Leonardo Cazzaniga e Laura Taroni, o dell’omnipotenza superba
Pare che abbiano provocato o causato la morte di decine di persone, a Saronno, in Lombardia, nell’omertà dei più. Anche la madre e il marito di lei hanno ucciso. A che punto è la notte dell’anima, sentinella? Parafraso Isaia perché mi sembra siamo al limite inferiore dell’umanità, al pari dei killer nazisti e dei fanatici jihadisti e dei monaci assassini di Ipazia.
Pare lei dicesse che quei due dovessero essere puniti, e così l’avrebbe fatto lei. Perché no?
E ancora: fino a che, a quanto, erano determinati neurologicamente ad essere coloro che hanno fatto quello che hanno fatto, e fino a che, a quanto, sono stati liberi di farlo, potendo de-cidere se e come e cosa somministrare ai pazienti, o alle persone sane che poi sono morte?
Chiederanno i loro avvocati, dopo le prime ammissioni, l’infermità o la semi-infermità mentale? Ma se la responsabilità è personale come la mettiamo? Non si potrà dire che i due agivano sotto l’influsso della droga, anche se il dottor Cazzaniga si è dichiarato cocainomane, oppure plagiati o condizionati da qualche minaccia. Pare che i delitti contro i familiari della Taroni fossero anche dettati da interessi economici, per denaro si uccide, non riesco a non meravigliarmi.
Se la volontà di agire, secondo Aristotele e Tommaso d’Aquino, ma anche secondo Patricia Churchland, una neuro biologa contemporanea, è una prerogativa di chi ha intelletto, per cui non può essere contro il fine proprio, che cosa è l’agire delittuoso? Da dove promana la volontà di uccidere? L’agire delittuoso è transeunte, cioè si rivolge a un oggetto, che può essere una persona, ma l’agire contro il proprio fine è anche immanente, cioè fa del male all’agente stesso. Fare del male fa male.

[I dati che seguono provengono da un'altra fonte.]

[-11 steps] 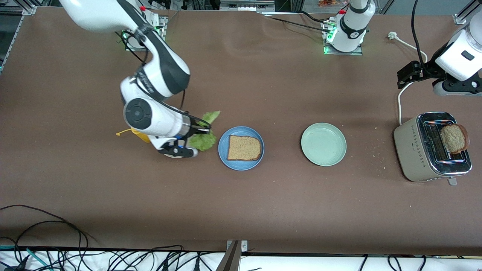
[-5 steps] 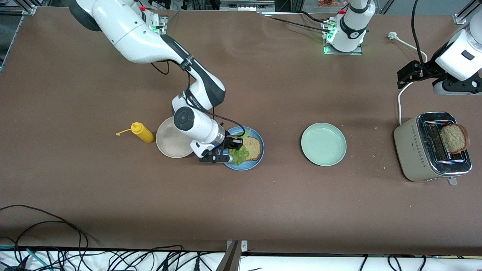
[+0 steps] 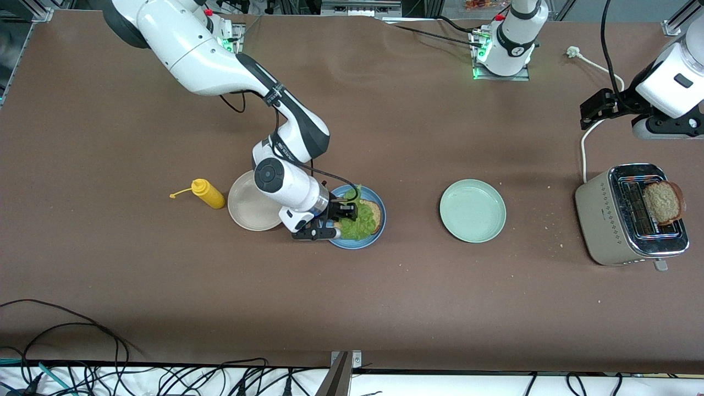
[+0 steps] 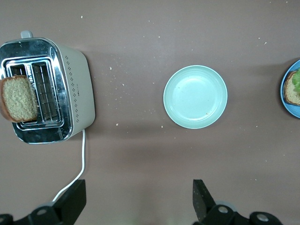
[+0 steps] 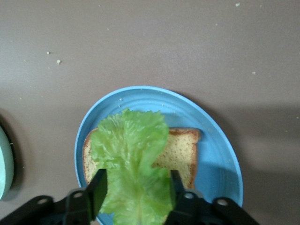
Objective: Make sandwich in blue plate with both arms
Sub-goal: 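Lower the lettuce onto the bread and open the right gripper, then withdraw the right gripper back toward the mustard bottle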
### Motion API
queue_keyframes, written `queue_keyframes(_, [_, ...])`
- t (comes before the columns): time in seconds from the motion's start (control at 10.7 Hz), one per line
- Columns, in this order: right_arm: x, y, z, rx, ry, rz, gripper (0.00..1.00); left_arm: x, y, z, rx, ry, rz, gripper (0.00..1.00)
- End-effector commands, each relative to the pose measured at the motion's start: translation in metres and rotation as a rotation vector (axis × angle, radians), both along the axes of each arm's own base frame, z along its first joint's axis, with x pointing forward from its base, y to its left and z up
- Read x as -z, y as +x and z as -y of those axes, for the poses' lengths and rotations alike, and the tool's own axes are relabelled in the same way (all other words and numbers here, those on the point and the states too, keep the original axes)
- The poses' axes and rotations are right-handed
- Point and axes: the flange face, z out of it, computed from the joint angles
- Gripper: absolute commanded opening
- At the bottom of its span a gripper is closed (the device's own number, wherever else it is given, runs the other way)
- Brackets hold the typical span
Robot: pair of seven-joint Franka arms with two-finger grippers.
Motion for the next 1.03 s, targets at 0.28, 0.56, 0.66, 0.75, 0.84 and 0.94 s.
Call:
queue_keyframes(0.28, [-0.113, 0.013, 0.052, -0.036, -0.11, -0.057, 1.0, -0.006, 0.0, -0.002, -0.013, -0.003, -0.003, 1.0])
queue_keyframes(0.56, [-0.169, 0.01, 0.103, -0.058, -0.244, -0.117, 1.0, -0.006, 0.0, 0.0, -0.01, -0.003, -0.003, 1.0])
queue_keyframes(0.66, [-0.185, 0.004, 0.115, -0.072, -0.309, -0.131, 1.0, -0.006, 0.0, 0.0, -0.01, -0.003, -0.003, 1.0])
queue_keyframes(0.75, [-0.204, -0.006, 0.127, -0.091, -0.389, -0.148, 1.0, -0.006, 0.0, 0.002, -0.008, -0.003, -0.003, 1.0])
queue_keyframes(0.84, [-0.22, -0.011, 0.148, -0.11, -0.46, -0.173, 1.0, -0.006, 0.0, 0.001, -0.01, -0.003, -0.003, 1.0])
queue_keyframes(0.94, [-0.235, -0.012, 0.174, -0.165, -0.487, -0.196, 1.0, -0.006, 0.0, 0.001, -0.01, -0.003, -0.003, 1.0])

Come poteva il dottor Cazzaniga e la sua amata compagna pensare di agire secondo un fine facendo del male ad altri? Come gli ha funzionato e gli funziona la facoltà di apprezzamento delle cose, la vis aestimativa? I geometri studiano estimo per potere valutare il valore di un terreno, e il dottor Cazzaniga che criterio ha usato quando decideva di sopprimere qualcuno?
Chi gli ha suggerito di avere il diritto di comportarsi così? Qualcuno o qualcosa dentro di lui? Magari non un limite neuro-biologico, magari una limitazione della corteccia orbito-frontale, ma la superbia, il vizio della superbia, cioè il convincimento di poter decidere al di sopra di ogni principio morale condiviso.

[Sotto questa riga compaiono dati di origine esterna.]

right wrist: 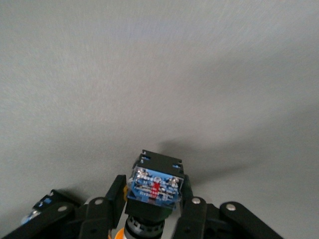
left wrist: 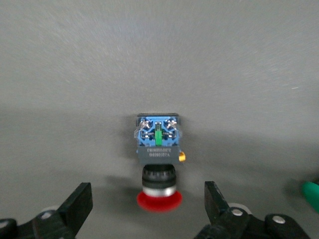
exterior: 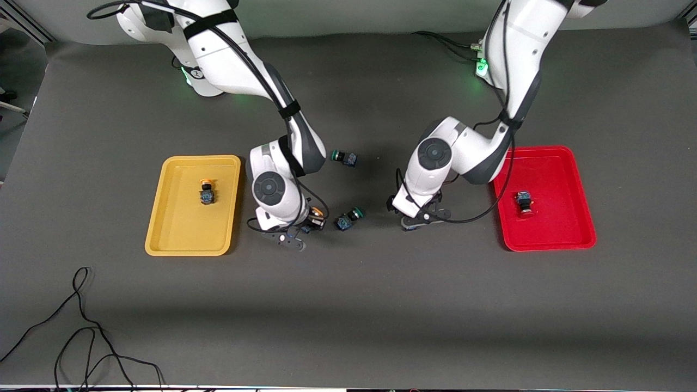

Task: Place red and yellow buttons in trays
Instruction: 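Grasp the orange button with the right gripper while the left gripper grasps red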

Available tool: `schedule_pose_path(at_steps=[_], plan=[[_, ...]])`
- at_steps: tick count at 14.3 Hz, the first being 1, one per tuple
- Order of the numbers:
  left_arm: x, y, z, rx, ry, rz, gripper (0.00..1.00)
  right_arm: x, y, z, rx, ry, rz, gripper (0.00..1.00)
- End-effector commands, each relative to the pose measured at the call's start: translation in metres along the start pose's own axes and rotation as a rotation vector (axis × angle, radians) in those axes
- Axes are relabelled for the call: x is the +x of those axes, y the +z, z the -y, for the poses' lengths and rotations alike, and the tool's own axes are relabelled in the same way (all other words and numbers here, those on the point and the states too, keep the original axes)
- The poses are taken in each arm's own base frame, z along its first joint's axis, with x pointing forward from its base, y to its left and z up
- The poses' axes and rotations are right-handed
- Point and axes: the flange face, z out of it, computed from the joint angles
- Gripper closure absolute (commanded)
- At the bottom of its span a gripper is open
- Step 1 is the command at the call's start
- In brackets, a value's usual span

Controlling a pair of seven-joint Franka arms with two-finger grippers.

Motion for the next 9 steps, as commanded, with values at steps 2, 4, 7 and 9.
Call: schedule_pose_path(at_steps=[2, 4, 7, 9], plan=[[0.005, 0.002, -0.009, 0.012, -0.01, -0.021, 0.41, 0.044, -0.093, -0.063, -0.013, -0.074, 0.069, 0.86], [0.006, 0.0, -0.008, 0.011, -0.011, -0.022, 0.78, 0.059, -0.111, -0.098, -0.02, -0.109, 0.08, 0.86], [0.008, -0.003, -0.009, 0.015, -0.014, -0.021, 0.9, 0.08, -0.105, -0.167, -0.036, -0.192, 0.101, 0.86], [0.017, -0.016, -0.012, 0.008, -0.023, -0.033, 0.9, 0.095, -0.1, -0.211, -0.052, -0.261, 0.111, 0.86]])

Come si muove nella mente di quell’uomo il principio morale detto così: “Bonum appetendum, malum vitandum“? Forse che il bene diventa il proprio arbitrio e il male il suo contrario?
E’ malvagità, perfidia, cattiveria nel senso di auto-prigionia, la condizione mentale di quell’uomo e della sua donna?

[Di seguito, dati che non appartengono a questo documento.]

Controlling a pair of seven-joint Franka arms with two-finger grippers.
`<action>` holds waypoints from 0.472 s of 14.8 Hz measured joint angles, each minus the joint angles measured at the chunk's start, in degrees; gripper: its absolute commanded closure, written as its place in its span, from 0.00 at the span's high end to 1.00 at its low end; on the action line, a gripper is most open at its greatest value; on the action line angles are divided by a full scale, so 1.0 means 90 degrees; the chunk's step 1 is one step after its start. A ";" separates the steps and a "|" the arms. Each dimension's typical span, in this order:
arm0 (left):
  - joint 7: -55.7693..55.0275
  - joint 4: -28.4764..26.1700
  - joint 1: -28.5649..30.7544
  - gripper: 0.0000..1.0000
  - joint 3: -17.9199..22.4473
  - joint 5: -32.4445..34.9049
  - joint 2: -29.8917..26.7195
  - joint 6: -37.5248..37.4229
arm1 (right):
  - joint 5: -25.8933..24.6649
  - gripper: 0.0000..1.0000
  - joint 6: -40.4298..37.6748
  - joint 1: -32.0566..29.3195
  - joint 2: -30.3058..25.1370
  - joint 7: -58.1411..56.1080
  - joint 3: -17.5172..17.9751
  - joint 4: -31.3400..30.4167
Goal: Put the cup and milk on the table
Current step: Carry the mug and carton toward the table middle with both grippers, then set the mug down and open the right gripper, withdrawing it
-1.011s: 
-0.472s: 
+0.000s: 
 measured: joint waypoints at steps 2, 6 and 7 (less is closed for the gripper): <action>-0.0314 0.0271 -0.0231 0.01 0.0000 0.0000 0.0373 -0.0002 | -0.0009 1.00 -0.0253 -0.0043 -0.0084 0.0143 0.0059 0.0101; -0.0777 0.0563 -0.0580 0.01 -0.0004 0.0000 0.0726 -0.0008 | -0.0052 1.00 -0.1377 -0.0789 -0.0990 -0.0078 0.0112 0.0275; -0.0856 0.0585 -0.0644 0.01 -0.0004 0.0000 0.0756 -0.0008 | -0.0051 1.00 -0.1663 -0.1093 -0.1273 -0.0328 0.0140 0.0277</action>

Che fare in una situazione come questa, nel momento in cui gli inquirenti avranno chiarito responsabilità e veridicità delle azioni contestate? Qualcuno, ho sentito, dice, mettiamoli a muro e fuciliamoli. E poi? Rendiamo, così facendo, la vita ai morti? Questa è la controindicazione principale della pena di morte, la sua non-deterrenza, i suo non generare alcuna contrizione, alcun dolore per il dolore arrecato, ma solo dolore aggiuntivo.
E’ probabile che siamo ancora lungo il cammino, a perdita d’occhio, dell’ominizzazione. Forse è meglio riprendere a leggere il grande libro della nostra storia, la Bibbia, i tragici e i lirici greci, Dante e Shakespeare, Montale e Ratzinger.